WHAT YOU WILL DO –
Precise copying is required. Return the data below in full.

GIVEN DATA –
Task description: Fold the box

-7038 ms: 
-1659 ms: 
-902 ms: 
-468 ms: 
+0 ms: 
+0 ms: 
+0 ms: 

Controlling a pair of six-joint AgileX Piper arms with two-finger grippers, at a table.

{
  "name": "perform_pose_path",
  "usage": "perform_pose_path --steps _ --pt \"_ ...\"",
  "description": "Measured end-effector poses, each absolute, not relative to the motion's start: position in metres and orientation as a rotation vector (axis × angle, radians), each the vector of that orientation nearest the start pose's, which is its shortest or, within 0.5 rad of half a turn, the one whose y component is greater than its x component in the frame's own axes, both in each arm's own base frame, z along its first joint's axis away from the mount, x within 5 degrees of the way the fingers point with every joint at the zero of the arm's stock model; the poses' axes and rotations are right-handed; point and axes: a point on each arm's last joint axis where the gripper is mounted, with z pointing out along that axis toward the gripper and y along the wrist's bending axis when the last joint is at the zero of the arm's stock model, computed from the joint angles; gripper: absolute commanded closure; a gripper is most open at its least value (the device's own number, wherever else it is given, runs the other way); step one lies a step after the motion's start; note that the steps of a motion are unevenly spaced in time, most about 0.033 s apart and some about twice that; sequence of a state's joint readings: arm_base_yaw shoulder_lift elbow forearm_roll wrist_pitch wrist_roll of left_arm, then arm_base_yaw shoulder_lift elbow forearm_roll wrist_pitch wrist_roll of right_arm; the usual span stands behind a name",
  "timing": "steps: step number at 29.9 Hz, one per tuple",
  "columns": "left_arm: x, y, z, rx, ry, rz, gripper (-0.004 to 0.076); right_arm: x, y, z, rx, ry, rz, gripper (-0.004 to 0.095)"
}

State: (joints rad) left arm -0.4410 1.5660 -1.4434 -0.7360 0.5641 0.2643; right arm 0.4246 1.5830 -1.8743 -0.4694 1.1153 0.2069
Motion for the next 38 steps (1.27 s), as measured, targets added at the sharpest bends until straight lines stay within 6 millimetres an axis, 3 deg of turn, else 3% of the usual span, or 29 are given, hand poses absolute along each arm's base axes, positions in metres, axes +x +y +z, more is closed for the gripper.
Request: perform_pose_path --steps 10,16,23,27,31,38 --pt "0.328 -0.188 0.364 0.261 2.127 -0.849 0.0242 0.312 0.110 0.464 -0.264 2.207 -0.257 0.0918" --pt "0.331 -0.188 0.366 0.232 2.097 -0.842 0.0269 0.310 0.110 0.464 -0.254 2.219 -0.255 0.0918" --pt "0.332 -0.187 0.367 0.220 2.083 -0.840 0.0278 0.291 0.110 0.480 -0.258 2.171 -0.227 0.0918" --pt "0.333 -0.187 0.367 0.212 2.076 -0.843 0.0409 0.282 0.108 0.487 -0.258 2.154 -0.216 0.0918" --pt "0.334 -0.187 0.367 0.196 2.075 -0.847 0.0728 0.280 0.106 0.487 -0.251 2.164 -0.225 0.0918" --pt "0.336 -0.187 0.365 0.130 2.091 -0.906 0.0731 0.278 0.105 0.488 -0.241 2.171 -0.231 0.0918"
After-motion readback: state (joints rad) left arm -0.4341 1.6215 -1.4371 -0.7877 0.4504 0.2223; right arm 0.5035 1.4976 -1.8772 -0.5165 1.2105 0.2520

ANSWER BOX –
Task description: Fold the box

-7038 ms: 
-1659 ms: 
-902 ms: 
-468 ms: 
+0 ms: 
+0 ms: 
+0 ms: 

Controlling a pair of six-joint AgileX Piper arms with two-finger grippers, at a table.

{
  "name": "perform_pose_path",
  "usage": "perform_pose_path --steps _ --pt \"_ ...\"",
  "description": "Measured end-effector poses, each absolute, not relative to the motion's start: position in metres and orientation as a rotation vector (axis × angle, radians), each the vector of that orientation nearest the start pose's, which is its shortest or, within 0.5 rad of half a turn, the one whose y component is greater than its x component in the frame's own axes, both in each arm's own base frame, z along its first joint's axis away from the mount, x within 5 degrees of the way the fingers point with every joint at the zero of the arm's stock model; the poses' axes and rotations are right-handed; point and axes: a point on each arm's last joint axis where the gripper is mounted, with z pointing out along that axis toward the gripper and y along the wrist's bending axis when the last joint is at the zero of the arm's stock model, computed from the joint angles; gripper: absolute commanded closure; a gripper is most open at its least value (the device's own number, wherever else it is given, runs the other way); step one lies a step after the motion's start; note that the steps of a motion are unevenly spaced in time, most about 0.033 s apart and some about twice that; sequence of a state's joint readings: arm_base_yaw shoulder_lift elbow forearm_roll wrist_pitch wrist_roll of left_arm, then arm_base_yaw shoulder_lift elbow forearm_roll wrist_pitch wrist_roll of right_arm; the usual span stands behind a name",
  "timing": "steps: step number at 29.9 Hz, one per tuple",
  "columns": "left_arm: x, y, z, rx, ry, rz, gripper (-0.004 to 0.076); right_arm: x, y, z, rx, ry, rz, gripper (-0.004 to 0.095)"
}

State: (joints rad) left arm -0.4410 1.5660 -1.4434 -0.7360 0.5641 0.2643; right arm 0.4246 1.5830 -1.8743 -0.4694 1.1153 0.2069
Motion for the next 38 steps (1.27 s), as measured, targets added at the sharpest bends until straight lines stay within 6 millimetres an axis, 3 deg of turn, else 3% of the usual span, or 29 are given, hand poses absolute along each arm's base axes, positions in metres, axes +x +y +z, more is closed for the gripper.
Request: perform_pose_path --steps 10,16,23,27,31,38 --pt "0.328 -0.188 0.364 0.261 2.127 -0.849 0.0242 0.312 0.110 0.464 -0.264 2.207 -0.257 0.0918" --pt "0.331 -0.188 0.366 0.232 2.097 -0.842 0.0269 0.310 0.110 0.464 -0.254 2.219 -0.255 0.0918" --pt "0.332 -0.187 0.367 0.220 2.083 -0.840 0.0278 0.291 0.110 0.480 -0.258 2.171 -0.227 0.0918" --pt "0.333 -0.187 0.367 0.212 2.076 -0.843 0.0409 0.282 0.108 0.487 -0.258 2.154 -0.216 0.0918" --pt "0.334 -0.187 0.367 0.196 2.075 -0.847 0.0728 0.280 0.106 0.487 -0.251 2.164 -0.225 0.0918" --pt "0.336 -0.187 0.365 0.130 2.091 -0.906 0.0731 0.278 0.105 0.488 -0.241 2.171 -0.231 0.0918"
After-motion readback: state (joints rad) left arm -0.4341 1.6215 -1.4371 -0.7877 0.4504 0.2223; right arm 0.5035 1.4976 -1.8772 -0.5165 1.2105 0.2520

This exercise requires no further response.